Diagnóstico e Tratamento Personalizado para o Alívio da Dor

Clínica de Dor

Dr. Alexandre Cruzeiro

A dor nos indica que algo não vai bem em nosso organismo e, por isso, é nossa amiga. Porém, toda dor pode e deve ser aliviada.

A medicina moderna nos oferece medicações e tratamentos altamente eficazes para o controle da dor, dos mais simples aos mais sofisticados, embora muitos deles sejam ainda desconhecidos.

A dor pode ser considerada como um sintoma ou manifestação de uma doença ou afecção orgânica, mas também pode vir a constituir um quadro clínico mais complexo. Existem muitas maneiras de se classificar a dor. Considerando a duração da sua manifestação, ela pode ser de três tipos:

DOR AGUDA - Aquela que se manifesta transitoriamente durante um período relativamente curto, de minutos a algumas semanas, associada a lesões em tecidos ou órgãos, ocasionadas por inflamação, infecção, traumatismo ou outras causas. Normalmente desaparece quando a causa é corretamente diagnosticada e quando o tratamento recomendado pelo especialista é seguido corretamente pelo paciente.

DOR CRÔNICA - Tem duração prolongada, que pode se estender de vários meses a vários anos e que está quase sempre associada a um processo de doença crônica. A dor crônica pode também pode ser conseqüência de uma lesão já previamente tratada. Exemplos: Dor ocasionada pela artrite reumatóide (inflamação das articulações), dor do paciente com câncer, dor relacionada a esforços repetitivos durante o trabalho, dor nas costas e outras.

DOR RECORRENTE - Apresenta períodos de curta duração que, no entanto, se repetem com freqüência, podendo ocorrer durante toda a vida do indivíduo, mesmo sem estar associada a um processo específico. Um exemplo clássico deste tipo de dor é a enxaqueca.

A dor afeta pelo menos 30 % dos indivíduos durante algum momento da sua vida e, em 10 a 40% deles, tem duração superior a um dia. Constitui a causa principal de sofrimento, incapacitação para o trabalho e ocasiona graves consequências psicossociais e econômicas. Muitos dias de trabalho podem ser perdidos por aproximadamente 40% dos indivíduos.
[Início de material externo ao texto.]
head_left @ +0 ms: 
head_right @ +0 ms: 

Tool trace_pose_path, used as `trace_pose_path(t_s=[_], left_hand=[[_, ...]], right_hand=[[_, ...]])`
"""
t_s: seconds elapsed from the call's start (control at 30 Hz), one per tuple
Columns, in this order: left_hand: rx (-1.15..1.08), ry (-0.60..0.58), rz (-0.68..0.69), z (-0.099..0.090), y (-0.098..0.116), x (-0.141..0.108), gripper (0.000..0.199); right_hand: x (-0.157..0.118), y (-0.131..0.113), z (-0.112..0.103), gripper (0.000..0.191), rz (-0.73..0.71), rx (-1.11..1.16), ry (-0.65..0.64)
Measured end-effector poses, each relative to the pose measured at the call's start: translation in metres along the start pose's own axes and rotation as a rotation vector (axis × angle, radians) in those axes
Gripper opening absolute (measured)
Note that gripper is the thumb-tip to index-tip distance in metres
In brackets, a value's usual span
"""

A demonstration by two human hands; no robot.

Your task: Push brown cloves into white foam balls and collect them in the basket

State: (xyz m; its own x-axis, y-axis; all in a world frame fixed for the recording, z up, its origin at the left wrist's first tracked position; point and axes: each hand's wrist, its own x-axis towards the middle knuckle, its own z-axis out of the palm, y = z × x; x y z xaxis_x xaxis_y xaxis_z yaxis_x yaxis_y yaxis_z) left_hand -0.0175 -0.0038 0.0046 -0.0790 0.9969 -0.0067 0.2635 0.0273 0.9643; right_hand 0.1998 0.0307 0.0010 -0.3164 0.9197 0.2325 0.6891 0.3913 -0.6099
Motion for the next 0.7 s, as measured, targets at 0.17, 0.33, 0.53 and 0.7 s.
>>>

Não existem dados estatísticos oficiais sobre a dor no Brasil, mas a sua ocorrência tem aumentado substancialmente nos últimos anos.

A incidência da dor crônica no mundo oscila entre 7 e 40% da população e, como conseqüência da mesma, cerca de 50 a 60% dos que sofrem dela ficam parcial ou totalmente incapacitados, de maneira transitória ou permanente, comprometendo de modo significativo a qualidade de vida.

Hoje, doenças e sintomas que eram tratados apenas por meio de procedimentos cirúrgicos podem ser corrigidos de forma menos invasiva por meio de técnicas modernas.

As intervenções têm o objetivo de corrigir alterações do sistema nervoso central ou periférico, que possam representar gatilhos para casos de dor.

Alguns tipos de dores que podem ser tratadas na Clínica de Dor:

- Cefaleias (dores de cabeça);

- Doenças da Coluna Vertebral;

- Hérnia de Disco (doença do disco intervertebral);

- Doenças da Medula Espinhal (compressão medular);

- Síndrome pós-laminectomia (dor após cirurgia na coluna);

- Neuralgia do Trigêmio;

- Neuralgia do Glossofaríngeo;

- Neuralgia do Hipoglosso;

- Lombalgia;

- Lombociatalgia;

- Cervicalgia;

- Cervicobraquialgia;

- Fibromialgia;

- Dores musculares;

- Artralgias (dor das articulações);

- Dor reumatológica;

- Dor de origem oncológica;

- Plexopatia actínica (lesão do plexo braquial após radioterapia);

- Dor neuropática por lesão traumática de nervos diversos;

- Dor central após Acidente Vascular Cerebral (AVC) isquêmico ou hemorrágico;

- Dor no membro amputado;

- Dor no membro fantasma;

- Espasticidade;

- Dor Facial;

- Síndrome da Dor Miofascial;

- Síndrome de Disfunção da Articulação Temporomandibular;

- Síndrome pós-toracotomia;

- Dor por lesão do Plexo Braquial;

- Dor por infecção do Herpes Zoster;

- Dor após infecção do HIV;

- Dor decorrente da esclerose múltipla.

Medicina da Dor - Clínica de Dor

A origem da dor pode ser causada por alterações no sistema nervoso central e periférico, muscular, tendão, articulação, disco, osso, bursa, emocional, etc. Algumas vezes podem ser identificadas várias causas que contribuem para o mesmo problema. Após a consulta com o Especialista em Medicina da Dor (Clínica de Dor) é traçado um plano de tratamento individual para controle ou eliminação da dor.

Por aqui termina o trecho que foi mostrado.